An 'object-centred' approach to mapping Australia's largest database of cultural heritage

  • digital
  • archives
  • search engine

The past decade has seen information technologies, digital capabilities and consumer expectations advance in leaps and bounds leaving deeply rooted search systems on the back foot. Modernising a collaborative countrywide archive is no easy feat but the National Library of Australia (NLA) had future generations in mind. Craig Walker was approached to delve into the depths of Trove, NLA’s online destination for search and access, and pave the way for future generations to connect with the digital discovery tool.

We visited the National Library of Australia archives and talked to a variety of teams and divisions to understand the people, processes and artefacts behind the data.

“That enabled us to have a conversation, not about the best way to give people information, but the best way to design the service so the users enjoy the service as well.”

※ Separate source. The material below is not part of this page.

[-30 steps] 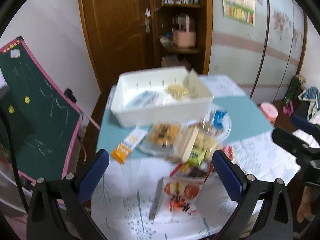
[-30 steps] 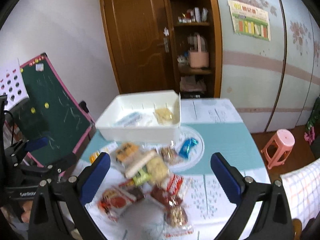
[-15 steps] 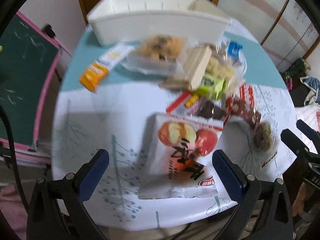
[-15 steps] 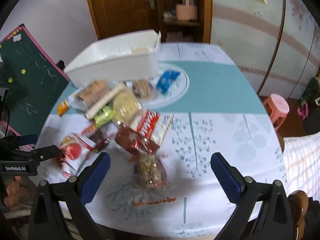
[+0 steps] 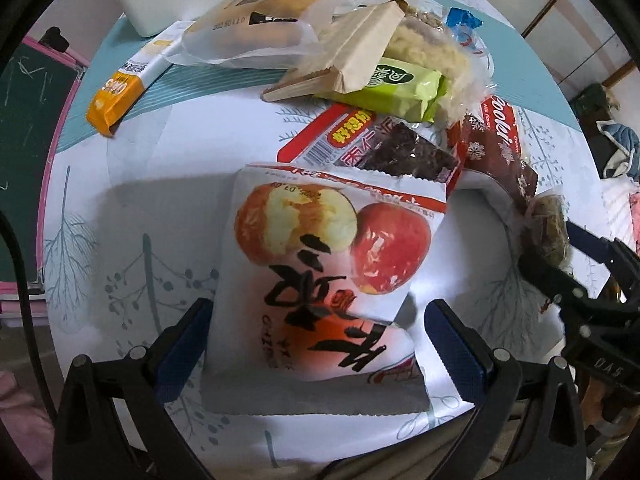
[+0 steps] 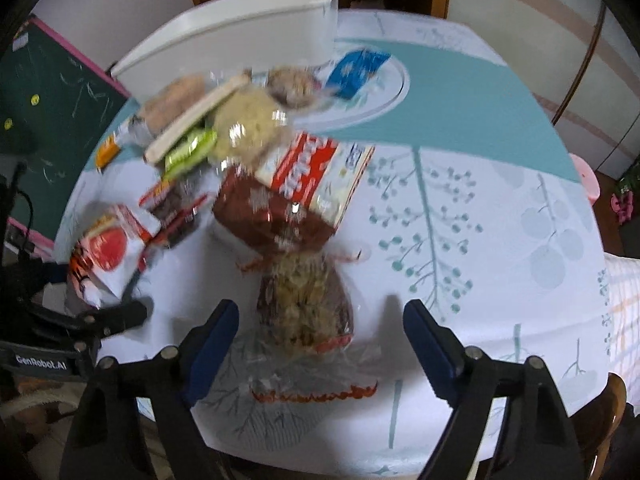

Craig Walker embarked on an independent evaluation of Trove’s values and capabilities against what it has the potential to become. Building from an immersion into Trove’s current state of operation for end users and partners, locally and globally, Craig Walker created a comprehensive set of service design recommendations known as the Trove Atlas, mapping a system from complex collections of indexed objects and exploring the pathways to access it. Craig Walker’s deep dive into Trove unveiled key relationships between sixty-nine objects, user intent and navigation complexity.

We ran workshops with GLAM (galleries, libraries, archives and museums) sector partners to understand their priorities for improving Trove.

Craig Walker’s recommendations for Trove have acted as the catalyst for NLA to blow the dust off their overarching brand and once sophisticated system to set the new standard for a centralised national service of search, discovery and access.